Both the timestamp and the block hash can be influenced by miners to some degree.
Bad actors in the mining community can for example run a casino payout function on a chosen hash
and just retry a different hash if they did not receive any money.
The current block timestamp must be strictly larger than the timestamp of the last block,
but the only guarantee is that it will be somewhere between the timestamps of two
consecutive blocks in the canonical chain.
.. note::
The block hashes are not available for all blocks for scalability reasons.
You can only access the hashes of the most recent 256 blocks, all other
values will be zero.
.. note::
In version 0.5.0, the following aliases were removed: ``suicide`` as alias for ``selfdestruct``,
``msg.gas`` as alias for ``gasleft``, ``block.blockhash`` as alias for ``blockhash`` and
``sha3`` as alias for ``keccak256``.
.. index:: visibility, public, private, external, internal
Function Visibility Specifiers
==============================
::
function myFunction() <visibility specifier> returns (bool) {
return true;
}
- ``public``: visible externally and internally (creates a :ref:`getter function<getter-functions>` for storage/state variables)
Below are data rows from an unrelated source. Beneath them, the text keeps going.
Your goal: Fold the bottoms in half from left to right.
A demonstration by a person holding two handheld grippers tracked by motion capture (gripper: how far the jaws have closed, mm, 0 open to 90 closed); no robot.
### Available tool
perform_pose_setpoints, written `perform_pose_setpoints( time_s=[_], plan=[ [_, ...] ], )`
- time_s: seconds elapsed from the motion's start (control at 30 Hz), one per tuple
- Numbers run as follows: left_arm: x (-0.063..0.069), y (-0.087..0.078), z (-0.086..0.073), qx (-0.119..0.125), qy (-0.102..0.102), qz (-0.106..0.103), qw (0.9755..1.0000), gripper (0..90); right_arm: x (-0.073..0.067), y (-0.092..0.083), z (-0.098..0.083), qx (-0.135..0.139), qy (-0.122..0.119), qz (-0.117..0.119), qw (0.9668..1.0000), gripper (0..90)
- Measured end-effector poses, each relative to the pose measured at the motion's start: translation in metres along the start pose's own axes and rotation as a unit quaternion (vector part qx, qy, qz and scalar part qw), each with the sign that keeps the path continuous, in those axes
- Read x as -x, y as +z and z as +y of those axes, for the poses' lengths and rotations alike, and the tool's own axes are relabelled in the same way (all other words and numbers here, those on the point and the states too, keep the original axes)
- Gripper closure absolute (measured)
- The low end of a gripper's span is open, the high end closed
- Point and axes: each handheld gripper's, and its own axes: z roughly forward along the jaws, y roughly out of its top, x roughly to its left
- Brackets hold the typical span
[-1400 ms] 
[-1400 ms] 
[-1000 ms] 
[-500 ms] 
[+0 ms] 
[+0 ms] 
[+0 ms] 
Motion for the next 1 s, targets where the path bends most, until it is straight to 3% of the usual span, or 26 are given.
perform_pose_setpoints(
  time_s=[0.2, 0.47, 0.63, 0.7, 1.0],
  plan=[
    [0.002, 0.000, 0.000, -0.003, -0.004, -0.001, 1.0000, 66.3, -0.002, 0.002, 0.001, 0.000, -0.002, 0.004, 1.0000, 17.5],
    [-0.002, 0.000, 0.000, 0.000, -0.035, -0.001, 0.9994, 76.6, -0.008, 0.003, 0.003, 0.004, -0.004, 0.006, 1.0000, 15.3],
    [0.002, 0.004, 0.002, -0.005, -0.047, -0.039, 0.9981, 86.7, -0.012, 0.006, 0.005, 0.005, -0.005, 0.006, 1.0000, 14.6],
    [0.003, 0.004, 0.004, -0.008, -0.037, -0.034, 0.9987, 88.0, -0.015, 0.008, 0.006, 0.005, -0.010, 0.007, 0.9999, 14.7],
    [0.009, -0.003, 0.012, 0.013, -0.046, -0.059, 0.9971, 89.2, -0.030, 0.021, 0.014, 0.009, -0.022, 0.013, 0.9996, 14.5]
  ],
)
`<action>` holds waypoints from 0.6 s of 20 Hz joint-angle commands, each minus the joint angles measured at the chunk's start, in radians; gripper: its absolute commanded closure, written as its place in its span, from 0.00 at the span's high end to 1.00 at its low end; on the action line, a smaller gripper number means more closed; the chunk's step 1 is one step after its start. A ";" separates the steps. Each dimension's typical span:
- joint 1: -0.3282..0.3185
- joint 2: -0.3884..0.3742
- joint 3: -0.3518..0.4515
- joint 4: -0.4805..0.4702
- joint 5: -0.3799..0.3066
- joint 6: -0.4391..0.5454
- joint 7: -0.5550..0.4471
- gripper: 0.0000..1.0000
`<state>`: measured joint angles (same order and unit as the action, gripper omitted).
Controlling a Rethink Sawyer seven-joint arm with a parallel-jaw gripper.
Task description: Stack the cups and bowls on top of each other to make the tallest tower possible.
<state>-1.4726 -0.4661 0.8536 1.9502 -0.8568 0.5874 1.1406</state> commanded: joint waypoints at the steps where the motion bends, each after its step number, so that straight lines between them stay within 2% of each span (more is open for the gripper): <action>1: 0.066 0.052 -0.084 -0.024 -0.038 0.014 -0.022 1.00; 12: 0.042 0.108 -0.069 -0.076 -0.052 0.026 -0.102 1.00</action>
- ``private``: only visible in the current contract
- ``external``: only visible externally (only for functions) - i.e. can only be message-called (via ``this.func``)
- ``internal``: only visible internally
.. index:: modifiers, pure, view, payable, constant, anonymous, indexed
Modifiers
=========
- ``pure`` for functions: Disallows modification or access of state.
- ``view`` for functions: Disallows modification of state.
- ``payable`` for functions: Allows them to receive Ether together with a call.
- ``constant`` for state variables: Disallows assignment (except initialisation), does not occupy storage slot.
- ``immutable`` for state variables: Allows exactly one assignment at construction time and is constant afterwards. Is stored in code.
- ``anonymous`` for events: Does not store event signature as topic.
- ``indexed`` for event parameters: Stores the parameter as topic.
- ``virtual`` for functions and modifiers: Allows the function's or modifier's
behaviour to be changed in derived contracts.
- ``override``: States that this function, modifier or public state variable changes
the behaviour of a function or modifier in a base contract.
Reserved Keywords
=================
These keywords are reserved in Solidity. They might become part of the syntax in the future:
``after``, ``alias``, ``apply``, ``auto``, ``case``, ``copyof``, ``default``,
``define``, ``final``, ``immutable``, ``implements``, ``in``, ``inline``, ``let``, ``macro``, ``match``,
``mutable``, ``null``, ``of``, ``partial``, ``promise``, ``reference``, ``relocatable``,
``sealed``, ``sizeof``, ``static``, ``supports``, ``switch``, ``typedef``, ``typeof``,
``unchecked``.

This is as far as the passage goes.